→ PROBLEM STATEMENT
Repeat the line that contains "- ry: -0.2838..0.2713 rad" exactly, along with each following line up to and including the last line of the entries.

→ MATERIAL TO PROCESS
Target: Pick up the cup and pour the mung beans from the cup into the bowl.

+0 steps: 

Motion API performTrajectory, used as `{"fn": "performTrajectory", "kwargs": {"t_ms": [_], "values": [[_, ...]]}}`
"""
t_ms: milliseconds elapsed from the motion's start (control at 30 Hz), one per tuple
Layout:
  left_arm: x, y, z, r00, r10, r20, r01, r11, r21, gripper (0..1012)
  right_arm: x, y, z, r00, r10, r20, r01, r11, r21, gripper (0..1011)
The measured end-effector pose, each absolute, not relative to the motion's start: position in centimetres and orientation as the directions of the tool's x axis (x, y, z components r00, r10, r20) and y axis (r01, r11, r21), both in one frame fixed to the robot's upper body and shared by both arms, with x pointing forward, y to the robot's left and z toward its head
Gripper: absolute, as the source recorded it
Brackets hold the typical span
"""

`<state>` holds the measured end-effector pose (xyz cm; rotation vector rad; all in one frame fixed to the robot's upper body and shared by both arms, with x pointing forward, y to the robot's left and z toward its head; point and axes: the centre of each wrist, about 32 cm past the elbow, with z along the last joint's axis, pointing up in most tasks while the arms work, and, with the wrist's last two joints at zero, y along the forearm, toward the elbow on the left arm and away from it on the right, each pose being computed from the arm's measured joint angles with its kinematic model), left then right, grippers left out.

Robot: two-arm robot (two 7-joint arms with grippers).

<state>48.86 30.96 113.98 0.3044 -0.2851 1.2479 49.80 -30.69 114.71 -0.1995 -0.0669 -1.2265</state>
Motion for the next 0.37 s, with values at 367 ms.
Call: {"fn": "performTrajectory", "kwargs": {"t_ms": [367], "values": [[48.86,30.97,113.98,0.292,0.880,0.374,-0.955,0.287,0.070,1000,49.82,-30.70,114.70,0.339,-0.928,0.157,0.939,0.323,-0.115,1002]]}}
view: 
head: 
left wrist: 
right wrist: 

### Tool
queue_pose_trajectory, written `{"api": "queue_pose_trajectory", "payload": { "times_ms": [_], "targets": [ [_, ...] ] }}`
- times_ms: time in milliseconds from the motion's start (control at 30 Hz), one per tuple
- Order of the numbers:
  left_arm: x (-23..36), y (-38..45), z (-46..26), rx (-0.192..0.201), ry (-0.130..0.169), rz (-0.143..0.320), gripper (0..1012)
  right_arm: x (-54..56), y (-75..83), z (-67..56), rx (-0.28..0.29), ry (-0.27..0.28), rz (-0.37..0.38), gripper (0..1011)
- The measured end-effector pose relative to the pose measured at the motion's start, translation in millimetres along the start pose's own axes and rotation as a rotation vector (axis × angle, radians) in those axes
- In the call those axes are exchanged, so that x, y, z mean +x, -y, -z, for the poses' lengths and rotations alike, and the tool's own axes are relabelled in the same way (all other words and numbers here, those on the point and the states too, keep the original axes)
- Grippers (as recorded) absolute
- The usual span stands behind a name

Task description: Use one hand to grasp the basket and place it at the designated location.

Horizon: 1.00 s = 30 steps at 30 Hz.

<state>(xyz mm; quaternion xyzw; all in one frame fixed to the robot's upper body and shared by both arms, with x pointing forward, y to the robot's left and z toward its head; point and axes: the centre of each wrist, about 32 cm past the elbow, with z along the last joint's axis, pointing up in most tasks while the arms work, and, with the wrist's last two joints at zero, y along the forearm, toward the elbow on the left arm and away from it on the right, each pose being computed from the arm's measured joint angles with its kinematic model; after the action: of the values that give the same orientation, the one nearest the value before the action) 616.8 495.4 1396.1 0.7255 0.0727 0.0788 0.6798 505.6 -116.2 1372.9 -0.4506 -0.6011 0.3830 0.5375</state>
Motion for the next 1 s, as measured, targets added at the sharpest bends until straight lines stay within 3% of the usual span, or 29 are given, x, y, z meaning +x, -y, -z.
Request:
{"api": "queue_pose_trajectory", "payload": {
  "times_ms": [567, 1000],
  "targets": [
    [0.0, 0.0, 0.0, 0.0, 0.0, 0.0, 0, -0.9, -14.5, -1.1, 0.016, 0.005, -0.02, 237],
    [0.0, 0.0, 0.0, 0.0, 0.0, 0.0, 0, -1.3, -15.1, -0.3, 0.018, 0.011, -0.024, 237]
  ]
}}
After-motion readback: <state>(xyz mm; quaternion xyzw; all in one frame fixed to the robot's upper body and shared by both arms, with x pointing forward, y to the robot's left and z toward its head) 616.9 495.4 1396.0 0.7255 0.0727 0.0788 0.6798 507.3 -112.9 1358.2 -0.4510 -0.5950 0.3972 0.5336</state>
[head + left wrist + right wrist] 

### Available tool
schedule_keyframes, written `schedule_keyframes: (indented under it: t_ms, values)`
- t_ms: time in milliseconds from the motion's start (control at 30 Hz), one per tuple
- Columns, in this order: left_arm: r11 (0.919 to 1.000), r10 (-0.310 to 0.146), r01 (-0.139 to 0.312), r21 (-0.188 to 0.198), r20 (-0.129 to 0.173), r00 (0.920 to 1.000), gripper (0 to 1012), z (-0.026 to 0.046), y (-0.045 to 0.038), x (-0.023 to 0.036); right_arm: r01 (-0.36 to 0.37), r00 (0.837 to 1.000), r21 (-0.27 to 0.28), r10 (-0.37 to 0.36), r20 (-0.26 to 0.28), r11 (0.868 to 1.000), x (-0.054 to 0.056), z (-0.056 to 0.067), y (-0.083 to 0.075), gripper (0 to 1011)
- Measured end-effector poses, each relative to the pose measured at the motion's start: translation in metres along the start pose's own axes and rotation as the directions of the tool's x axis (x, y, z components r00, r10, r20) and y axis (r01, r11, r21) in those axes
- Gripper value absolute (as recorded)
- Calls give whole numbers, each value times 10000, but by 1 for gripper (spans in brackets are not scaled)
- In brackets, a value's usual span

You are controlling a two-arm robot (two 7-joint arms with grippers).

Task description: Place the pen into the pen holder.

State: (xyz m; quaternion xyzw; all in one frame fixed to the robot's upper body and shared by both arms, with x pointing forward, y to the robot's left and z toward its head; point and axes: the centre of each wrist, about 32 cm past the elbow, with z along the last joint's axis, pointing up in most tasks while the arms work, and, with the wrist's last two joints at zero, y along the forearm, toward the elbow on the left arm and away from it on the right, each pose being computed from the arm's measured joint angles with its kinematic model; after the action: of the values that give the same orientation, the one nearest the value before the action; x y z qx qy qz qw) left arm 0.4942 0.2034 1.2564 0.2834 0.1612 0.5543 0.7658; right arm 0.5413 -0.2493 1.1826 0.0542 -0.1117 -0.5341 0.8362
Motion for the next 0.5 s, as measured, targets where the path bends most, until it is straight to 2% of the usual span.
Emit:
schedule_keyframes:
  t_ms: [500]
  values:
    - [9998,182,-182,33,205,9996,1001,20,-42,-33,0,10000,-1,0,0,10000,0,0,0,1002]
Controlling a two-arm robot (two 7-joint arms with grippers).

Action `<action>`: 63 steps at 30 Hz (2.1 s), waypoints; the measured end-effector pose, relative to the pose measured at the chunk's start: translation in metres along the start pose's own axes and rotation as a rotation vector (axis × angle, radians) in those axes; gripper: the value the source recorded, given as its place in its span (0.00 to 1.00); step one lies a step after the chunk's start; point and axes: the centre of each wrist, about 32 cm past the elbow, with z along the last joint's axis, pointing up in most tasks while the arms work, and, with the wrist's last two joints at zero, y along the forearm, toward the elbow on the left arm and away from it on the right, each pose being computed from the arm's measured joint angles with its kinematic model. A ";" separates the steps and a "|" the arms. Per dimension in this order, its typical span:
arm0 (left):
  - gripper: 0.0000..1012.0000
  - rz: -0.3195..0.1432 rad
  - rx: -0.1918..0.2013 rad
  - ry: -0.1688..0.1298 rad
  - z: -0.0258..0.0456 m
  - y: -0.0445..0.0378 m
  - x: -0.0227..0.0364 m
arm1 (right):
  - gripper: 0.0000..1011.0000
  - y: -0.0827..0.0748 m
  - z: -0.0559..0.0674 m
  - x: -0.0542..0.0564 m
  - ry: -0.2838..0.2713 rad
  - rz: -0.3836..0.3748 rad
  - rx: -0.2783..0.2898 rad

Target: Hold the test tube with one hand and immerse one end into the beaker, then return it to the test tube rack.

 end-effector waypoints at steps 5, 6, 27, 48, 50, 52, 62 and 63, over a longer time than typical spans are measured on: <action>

→ YOUR RESPONSE
  - ry: -0.2838..0.2713 rad
  - rz: -0.3836..0.3748 rad
  - rx: -0.2783..0.2898 rad

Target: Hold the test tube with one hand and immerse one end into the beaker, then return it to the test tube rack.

 end-effector waypoints at steps 5, 6, 27, 48, 50, 52, 62 and 63, over a longer time than typical spans are measured on: <action>

Work on the exercise is complete.